Mesajı Okuyun
Old 27-03-2010, 16:21   #1
Durdu GÜNEŞ

 
Varsayılan TaŞlar Ve Gedİkler

TAŞLAR VE GEDİKLER

Av. Durdu GÜNEŞ



-Siyaset ile yargı arasındaki sınır neden belirsizdir? Siyaset mi yargılıyor? Yargı mı siyaset yapıyor anlamıyoruz?
-Siyaset öyle bir kaypak ki dokunduğu şeyleri kendine dönüştürüyor. Kavramlar kaypaklaşınca beynimizde doğrular bir zemine oturamıyor.


-Niçin arabaların tamponlarına aşk sözleri yazılır da hak, hukuk sözleri yazılmaz?
-Aşk çılgınlığı, hak ve hukuk ise akıllığı gerektirdiğindendir. Kolay olan her zaman tercih edilir.

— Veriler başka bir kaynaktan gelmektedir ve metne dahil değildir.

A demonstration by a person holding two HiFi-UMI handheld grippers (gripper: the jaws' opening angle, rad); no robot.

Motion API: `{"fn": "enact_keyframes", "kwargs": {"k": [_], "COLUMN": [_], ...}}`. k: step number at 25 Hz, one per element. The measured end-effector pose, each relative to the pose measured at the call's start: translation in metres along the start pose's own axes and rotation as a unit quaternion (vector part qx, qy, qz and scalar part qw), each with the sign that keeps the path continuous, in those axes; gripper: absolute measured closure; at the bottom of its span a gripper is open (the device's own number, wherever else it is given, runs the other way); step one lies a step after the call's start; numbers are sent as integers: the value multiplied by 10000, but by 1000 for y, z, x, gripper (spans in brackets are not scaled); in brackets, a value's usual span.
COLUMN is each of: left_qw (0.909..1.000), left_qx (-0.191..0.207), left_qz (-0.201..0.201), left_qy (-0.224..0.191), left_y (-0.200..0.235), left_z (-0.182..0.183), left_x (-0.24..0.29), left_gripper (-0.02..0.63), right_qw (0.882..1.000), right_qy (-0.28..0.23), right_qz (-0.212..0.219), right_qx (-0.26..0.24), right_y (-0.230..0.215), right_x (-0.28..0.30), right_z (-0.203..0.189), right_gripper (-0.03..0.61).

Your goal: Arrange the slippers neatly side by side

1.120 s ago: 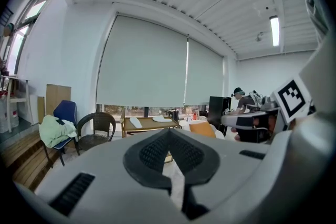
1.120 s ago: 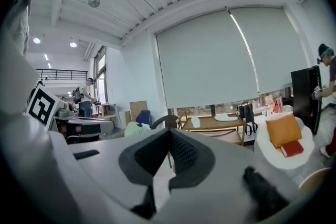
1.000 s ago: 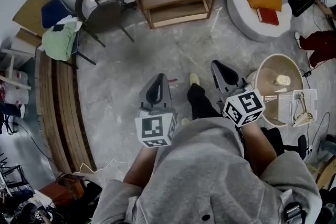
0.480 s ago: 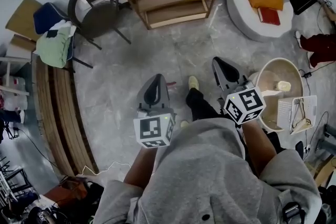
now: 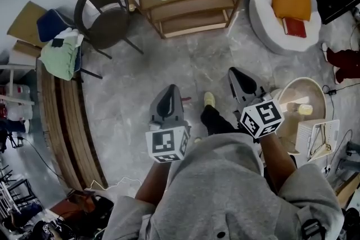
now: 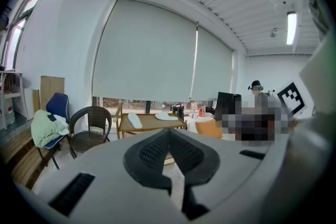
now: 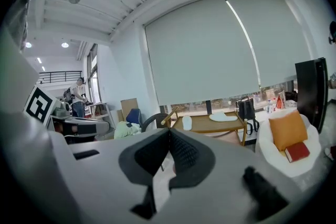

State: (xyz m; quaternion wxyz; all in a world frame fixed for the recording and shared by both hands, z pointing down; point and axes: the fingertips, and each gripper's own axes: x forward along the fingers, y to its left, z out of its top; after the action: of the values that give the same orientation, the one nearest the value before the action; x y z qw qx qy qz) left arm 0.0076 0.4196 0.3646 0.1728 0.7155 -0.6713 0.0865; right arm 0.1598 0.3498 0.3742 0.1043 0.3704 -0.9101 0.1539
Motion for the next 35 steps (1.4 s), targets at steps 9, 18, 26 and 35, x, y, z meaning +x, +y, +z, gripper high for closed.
{"fn": "enact_keyframes", "kwargs": {"k": [9,18,26,35], "left_qw": [9999,9995,9992,9994], "left_qx": [107,154,143,101], "left_qz": [96,252,374,310], "left_qy": [27,-70,-95,-116], "left_y": [-9,-14,-6,-4], "left_z": [27,48,56,58], "left_x": [65,114,127,141], "left_gripper": [598,598,598,598], "right_qw": [9999,9993,9987,9992], "right_qy": [-73,-138,-185,-195], "right_qz": [106,334,479,357], "right_qx": [32,-46,-29,-37], "right_y": [-55,-92,-98,-111], "right_x": [39,78,99,104], "right_z": [24,42,52,56], "right_gripper": [554,554,554,554]}}
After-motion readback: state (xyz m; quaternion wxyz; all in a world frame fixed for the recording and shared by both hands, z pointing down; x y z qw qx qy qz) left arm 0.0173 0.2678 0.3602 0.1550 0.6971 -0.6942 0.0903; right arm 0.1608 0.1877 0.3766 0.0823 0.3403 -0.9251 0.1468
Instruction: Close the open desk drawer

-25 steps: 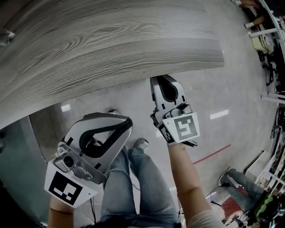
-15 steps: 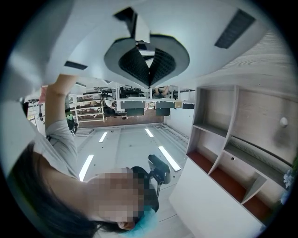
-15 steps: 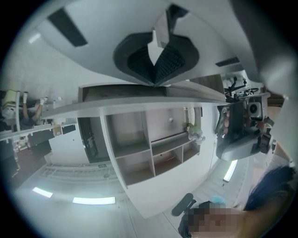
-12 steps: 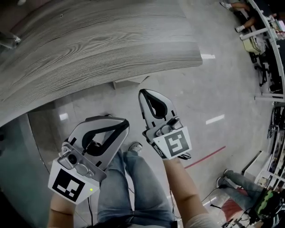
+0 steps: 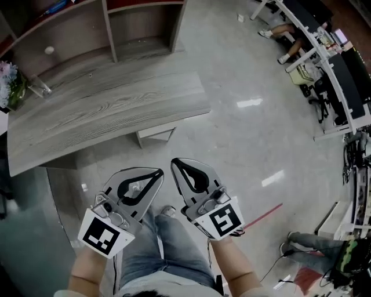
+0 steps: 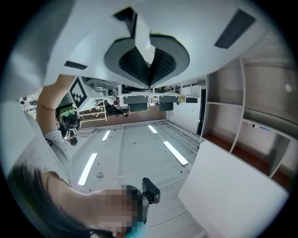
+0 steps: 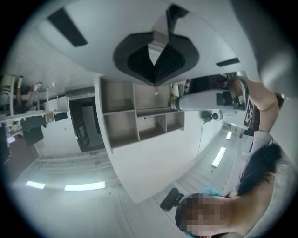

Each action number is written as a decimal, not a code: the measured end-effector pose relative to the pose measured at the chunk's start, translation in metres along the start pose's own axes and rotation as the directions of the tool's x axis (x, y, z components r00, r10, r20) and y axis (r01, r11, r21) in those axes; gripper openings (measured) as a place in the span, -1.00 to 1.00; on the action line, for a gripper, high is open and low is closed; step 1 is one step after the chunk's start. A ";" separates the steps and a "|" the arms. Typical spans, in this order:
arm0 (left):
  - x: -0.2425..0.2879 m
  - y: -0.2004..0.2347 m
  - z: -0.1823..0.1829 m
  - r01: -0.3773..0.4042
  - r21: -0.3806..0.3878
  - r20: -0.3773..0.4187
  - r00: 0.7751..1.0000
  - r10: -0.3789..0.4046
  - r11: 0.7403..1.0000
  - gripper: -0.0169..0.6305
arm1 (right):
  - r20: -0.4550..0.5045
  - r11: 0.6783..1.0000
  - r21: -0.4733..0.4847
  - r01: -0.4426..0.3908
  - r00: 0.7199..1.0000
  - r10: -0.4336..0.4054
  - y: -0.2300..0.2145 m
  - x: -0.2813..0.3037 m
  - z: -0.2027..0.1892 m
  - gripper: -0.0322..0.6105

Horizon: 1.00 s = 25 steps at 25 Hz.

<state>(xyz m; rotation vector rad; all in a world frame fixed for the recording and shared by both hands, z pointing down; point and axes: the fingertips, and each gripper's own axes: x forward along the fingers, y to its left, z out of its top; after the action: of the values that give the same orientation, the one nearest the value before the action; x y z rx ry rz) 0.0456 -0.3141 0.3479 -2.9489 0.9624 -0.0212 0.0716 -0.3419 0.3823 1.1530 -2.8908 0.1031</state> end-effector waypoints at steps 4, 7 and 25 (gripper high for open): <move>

-Niçin hukuk, tartışmaların odağında yer alıyor? Bu durum hukukun çok değişken olduğundan mı kaynaklanıyor? Hukuk nereye gidiyor
-Hayır ! Bir aptalla bir bilgenin hukuku aynı görmesi mümkün müdür? Aklı olanlar değil de ağzı olanlar konuşunca görüldüğü gibi hukuk hep “kim vurduya” gidiyor.


-Hukuk sadece teknik bir mesele değildir. Hukukun merkezinde insan vardır. O halde hukukçu güzel sanatlardan biriyle ilgilenerek, hukukun insan yönüne daha duyarlı olabilir. Bu ülkede neden bir hukuk edebiyatı gelişmez ki?
-Hukuk edebiyatının gelişmediği doğru değildir. En azından rüşvet fıkralarının oluşmasında kadılar döneminden günümüze kadar ciddi bir gelişme kaydedilmiştir.

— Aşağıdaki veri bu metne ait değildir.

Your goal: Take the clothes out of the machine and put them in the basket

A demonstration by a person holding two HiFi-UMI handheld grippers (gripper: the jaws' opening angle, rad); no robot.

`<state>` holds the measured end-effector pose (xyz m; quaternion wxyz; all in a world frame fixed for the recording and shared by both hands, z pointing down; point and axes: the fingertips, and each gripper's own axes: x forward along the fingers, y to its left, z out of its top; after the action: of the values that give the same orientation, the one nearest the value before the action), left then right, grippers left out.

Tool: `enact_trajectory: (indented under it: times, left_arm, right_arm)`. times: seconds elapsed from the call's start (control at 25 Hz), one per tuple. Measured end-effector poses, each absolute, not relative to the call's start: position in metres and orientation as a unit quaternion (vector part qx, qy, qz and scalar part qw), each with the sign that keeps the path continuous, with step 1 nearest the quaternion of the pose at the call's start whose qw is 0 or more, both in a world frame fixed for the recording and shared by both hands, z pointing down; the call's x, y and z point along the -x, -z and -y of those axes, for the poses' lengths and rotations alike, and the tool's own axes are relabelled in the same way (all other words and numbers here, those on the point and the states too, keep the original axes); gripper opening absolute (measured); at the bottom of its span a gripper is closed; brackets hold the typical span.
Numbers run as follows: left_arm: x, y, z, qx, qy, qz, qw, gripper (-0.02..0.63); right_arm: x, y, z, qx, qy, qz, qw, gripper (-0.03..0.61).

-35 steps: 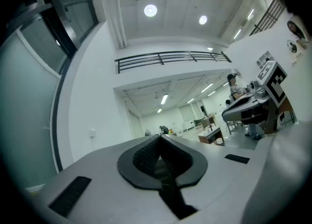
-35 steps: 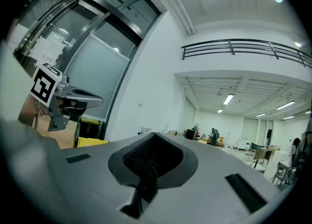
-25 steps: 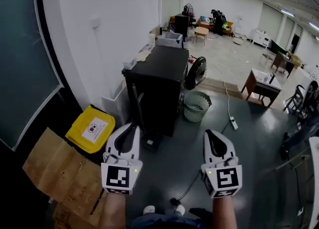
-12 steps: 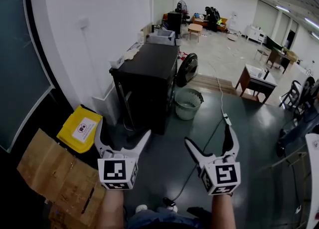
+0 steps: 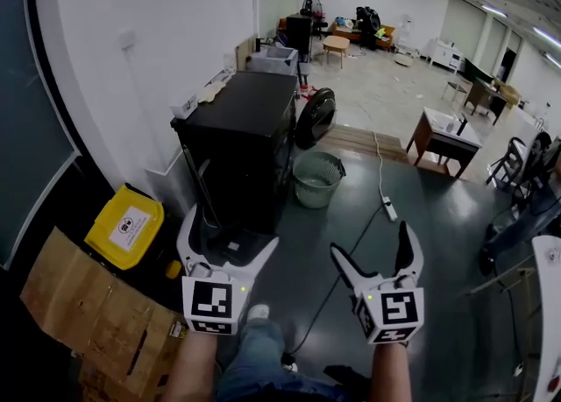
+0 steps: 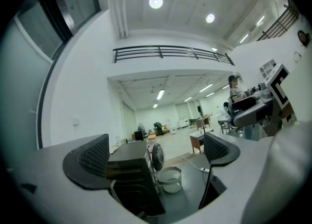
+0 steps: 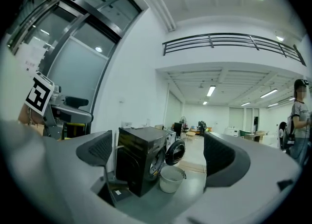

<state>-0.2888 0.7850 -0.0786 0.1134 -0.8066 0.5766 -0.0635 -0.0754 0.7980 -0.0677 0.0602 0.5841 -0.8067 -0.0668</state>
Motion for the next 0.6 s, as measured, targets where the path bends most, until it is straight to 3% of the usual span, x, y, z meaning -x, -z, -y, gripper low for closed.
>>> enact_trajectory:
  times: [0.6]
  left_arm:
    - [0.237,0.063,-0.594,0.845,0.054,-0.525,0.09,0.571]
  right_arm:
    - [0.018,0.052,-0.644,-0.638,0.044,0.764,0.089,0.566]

-Herkes konuşurken hak, hukuk, adalet der de adliyeye işi düşünce niçin hakimi tanıyan avukatı ararlar?
-İnsanımızdaki genel eğilim, hakkı bulmak için değil haklı çıkmak için uğraşmaktır. Onun için hukuk yolu değil, ahbap- çavuş ilişkisi en uygun güzergahtır.


-Neden bir avukat, size göğsünü kabartarak kütüphanesini değil de şatafatlı bürosunu yada arabasını gösterir?
-Başarıyı, hukuk alanında bilgili olmaktan ziyade para kazanmak olarak algıladığı içindir.


-Adaleti dağıtırken kandırmaca olmaz. Sahte adalet zulüm olduğundan hemen hissedilir. Buna rağmen kandırmaca adalete neden tevessül eldir?
-Dağıttığı adalet sahte ise hakimde sahtekardır. Var mı başka izah tarzı?